Batch rendering

Sometimes when working in a scene, I’d like to test several alternatives (different lighting sets, or rendering options) and compare the results, but this usually takes a lot of time.
I’m planning to prepare several versions of the scene and make a batch command (to be executed automatically during the night) that could open sequentially each of them, render it and save to a corresponding name, so next day I’ll have all the renderings.
If possible, I’d like to have also the time taken for each image.
Can anyone help with some ideas?
(Please excuse my English)

if you render in batch mode you will have printed timestamps of the rendering time in the console and you can make different setups in the same scene and keyframe each setup in a frame this way you will easily switch between them and will have a easy way to do what you want, i hope it helps.

Run blender from a comand prompt with -h to see the options.

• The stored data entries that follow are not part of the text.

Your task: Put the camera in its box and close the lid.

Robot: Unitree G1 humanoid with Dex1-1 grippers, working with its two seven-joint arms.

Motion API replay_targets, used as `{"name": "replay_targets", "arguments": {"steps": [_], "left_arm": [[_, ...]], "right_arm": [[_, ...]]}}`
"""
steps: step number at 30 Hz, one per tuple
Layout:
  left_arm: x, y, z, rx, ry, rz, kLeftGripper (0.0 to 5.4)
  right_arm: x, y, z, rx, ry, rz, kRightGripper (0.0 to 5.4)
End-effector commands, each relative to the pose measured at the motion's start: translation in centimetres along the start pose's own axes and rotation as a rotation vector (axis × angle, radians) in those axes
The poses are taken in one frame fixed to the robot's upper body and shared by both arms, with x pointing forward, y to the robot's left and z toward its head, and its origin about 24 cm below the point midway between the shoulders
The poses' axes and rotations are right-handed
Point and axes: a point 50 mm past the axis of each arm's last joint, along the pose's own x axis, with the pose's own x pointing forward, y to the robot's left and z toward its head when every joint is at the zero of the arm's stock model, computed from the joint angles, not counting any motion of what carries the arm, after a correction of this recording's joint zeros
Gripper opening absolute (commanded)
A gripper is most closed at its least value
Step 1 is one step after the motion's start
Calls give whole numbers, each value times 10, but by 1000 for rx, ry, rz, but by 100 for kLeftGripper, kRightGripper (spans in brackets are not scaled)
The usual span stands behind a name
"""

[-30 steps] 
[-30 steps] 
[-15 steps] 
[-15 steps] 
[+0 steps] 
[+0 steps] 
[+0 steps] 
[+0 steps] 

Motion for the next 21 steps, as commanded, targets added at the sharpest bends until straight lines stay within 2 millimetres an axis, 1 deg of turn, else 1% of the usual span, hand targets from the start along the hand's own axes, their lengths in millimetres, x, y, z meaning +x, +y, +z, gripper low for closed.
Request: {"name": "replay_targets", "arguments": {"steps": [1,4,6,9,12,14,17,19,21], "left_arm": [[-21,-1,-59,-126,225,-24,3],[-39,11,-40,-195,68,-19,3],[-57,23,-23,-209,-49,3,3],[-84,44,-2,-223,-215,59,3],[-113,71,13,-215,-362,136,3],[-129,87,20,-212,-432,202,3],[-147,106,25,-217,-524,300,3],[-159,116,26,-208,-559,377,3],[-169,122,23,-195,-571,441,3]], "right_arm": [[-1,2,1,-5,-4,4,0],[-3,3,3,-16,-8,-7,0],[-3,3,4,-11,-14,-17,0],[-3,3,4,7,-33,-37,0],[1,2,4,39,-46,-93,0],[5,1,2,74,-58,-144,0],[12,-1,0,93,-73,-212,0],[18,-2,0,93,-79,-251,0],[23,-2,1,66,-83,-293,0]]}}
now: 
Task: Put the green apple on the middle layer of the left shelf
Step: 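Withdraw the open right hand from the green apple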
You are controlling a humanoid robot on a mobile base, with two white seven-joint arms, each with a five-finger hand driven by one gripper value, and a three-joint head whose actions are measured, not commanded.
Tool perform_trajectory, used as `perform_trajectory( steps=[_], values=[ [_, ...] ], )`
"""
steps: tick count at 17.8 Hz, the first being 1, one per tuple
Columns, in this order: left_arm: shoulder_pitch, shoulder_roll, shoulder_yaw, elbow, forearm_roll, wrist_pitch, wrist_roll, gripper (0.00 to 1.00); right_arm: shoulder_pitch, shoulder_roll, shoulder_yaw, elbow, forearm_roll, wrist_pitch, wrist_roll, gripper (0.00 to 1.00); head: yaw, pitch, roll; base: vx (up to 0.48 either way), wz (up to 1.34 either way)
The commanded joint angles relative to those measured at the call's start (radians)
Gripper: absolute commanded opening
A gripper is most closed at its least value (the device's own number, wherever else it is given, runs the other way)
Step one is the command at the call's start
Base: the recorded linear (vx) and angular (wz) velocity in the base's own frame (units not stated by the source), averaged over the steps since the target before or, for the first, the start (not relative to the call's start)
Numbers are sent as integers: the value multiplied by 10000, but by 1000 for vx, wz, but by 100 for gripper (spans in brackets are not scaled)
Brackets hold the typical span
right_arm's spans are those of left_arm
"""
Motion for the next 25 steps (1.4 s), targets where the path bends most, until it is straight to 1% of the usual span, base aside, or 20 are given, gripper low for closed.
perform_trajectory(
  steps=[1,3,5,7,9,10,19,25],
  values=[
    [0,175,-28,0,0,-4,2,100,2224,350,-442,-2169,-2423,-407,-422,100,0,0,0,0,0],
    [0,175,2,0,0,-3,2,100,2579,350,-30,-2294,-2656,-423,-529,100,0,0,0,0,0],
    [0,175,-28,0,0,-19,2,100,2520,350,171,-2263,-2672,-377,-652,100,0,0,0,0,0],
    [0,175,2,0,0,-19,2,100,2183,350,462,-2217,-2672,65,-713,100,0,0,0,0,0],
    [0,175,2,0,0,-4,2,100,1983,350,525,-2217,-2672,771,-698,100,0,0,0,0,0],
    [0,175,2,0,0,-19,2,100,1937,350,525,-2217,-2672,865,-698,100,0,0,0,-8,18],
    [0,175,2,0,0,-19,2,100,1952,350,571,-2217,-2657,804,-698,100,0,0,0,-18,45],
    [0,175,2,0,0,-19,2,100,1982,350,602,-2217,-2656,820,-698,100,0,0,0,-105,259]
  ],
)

I just did a test in windows XP, and the “-f” (frame) parameter appears to be mandatory. The -o (output file) seems to be optional, defaults to whatever path was setup in the file.

\blender243rc2.exe -b MyFile.blend -o d:/tmp/myFile.jpg -f 1 >>log
\blender243rc2.exe -b MyFile.blend -o d:/tmp/myFile.jpg -f 33 >>log

You can append to a log file with the “>>” operator, and it will record the start and end time for each rendered frame.

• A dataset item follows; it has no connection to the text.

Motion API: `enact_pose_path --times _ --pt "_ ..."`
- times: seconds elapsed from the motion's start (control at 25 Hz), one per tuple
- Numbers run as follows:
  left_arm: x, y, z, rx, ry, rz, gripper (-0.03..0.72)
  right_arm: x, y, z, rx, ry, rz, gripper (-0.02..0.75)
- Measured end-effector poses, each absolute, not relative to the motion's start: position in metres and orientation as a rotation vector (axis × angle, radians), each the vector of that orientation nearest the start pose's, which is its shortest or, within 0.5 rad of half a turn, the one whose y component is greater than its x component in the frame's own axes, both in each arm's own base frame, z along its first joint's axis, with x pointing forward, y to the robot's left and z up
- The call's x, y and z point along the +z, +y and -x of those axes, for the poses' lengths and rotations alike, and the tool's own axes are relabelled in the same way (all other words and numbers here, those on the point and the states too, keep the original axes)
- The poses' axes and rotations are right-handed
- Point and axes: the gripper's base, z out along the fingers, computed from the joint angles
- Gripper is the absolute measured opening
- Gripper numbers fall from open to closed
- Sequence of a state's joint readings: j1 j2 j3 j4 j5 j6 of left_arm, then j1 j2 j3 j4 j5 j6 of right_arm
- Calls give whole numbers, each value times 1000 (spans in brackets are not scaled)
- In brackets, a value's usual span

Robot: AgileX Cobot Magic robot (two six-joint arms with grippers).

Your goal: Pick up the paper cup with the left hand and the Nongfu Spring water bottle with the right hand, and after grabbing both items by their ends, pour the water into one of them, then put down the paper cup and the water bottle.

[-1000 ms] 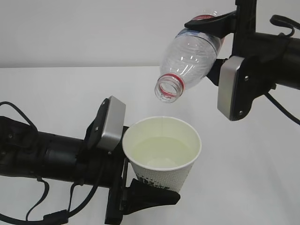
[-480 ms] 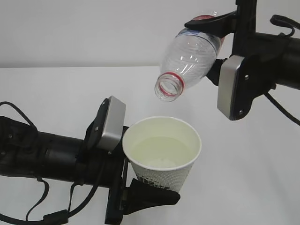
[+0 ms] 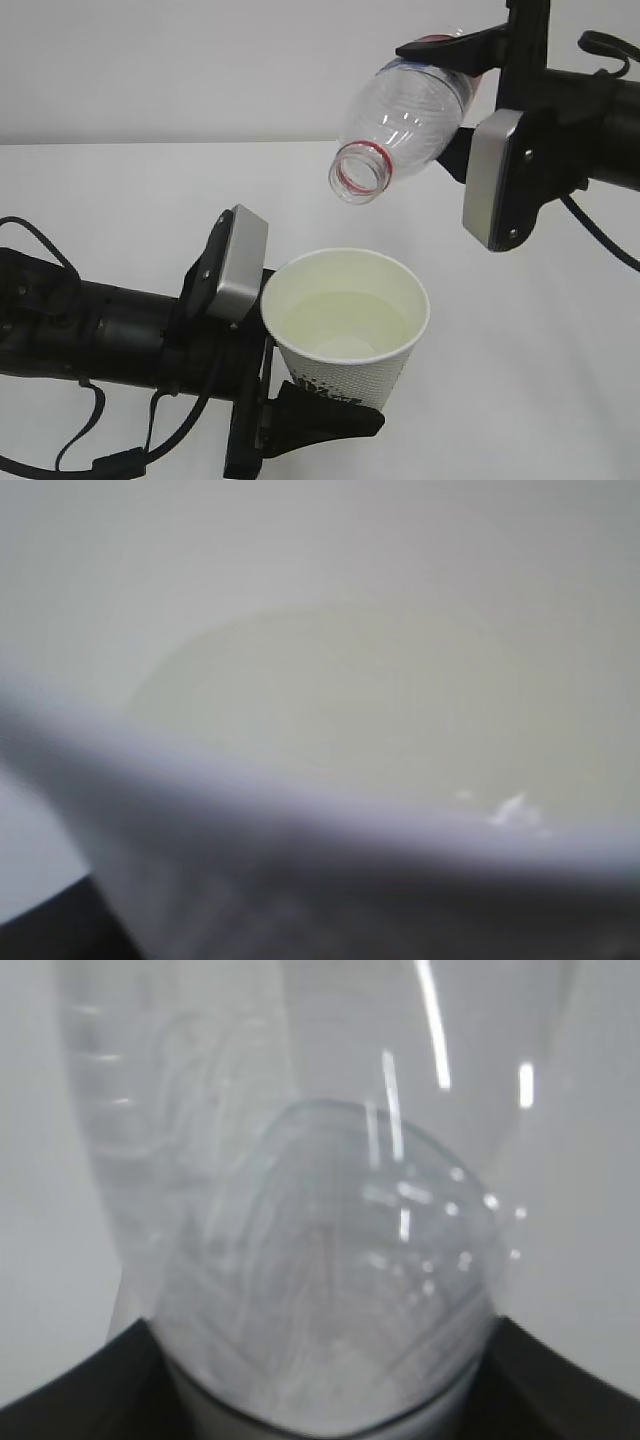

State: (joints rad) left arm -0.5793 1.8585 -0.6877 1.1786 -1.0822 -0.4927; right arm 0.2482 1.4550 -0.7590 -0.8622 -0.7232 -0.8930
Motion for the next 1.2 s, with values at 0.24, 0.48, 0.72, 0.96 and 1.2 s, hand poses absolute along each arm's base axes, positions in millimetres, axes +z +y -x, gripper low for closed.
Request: enact_pose_path --times 0.24,0.48,0.72,0.96,1.2 --pt "148 -227 -211 -1102 1414 -1393 526 276 118 -283 -577 690 1521 475" --pt "148 -227 -212 -1101 1417 -1384 526 277 118 -283 -545 725 1498 475" --pt "148 -227 -212 -1099 1420 -1379 526 277 117 -283 -496 784 1454 475" --pt "148 -227 -212 -1099 1421 -1378 526 278 117 -284 -443 839 1410 475" --pt "148 -227 -212 -1099 1421 -1378 526 278 117 -284 -388 889 1373 475"
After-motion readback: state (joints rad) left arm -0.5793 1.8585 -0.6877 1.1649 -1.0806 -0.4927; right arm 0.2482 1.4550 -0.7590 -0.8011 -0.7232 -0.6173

If you want to test different render settings, you’ll have to save the files seperately with the particular settings, as there is no command line options for changing render settings other than the output file type.

You also mentioned the term “batch”. I don’t know if you’re aware of .bat / .cmd files (Windows) or shell scripts (Linux). On Windows you’d put the above commands in a .bat or .cmd file then run it from the command line. In Linux no particular extension is necessary, buy you have to make the file executable with chmod. …Sorry if you already knew that :slight_smile:

Mike

Thank you for your help. This weekend I’m going to try it.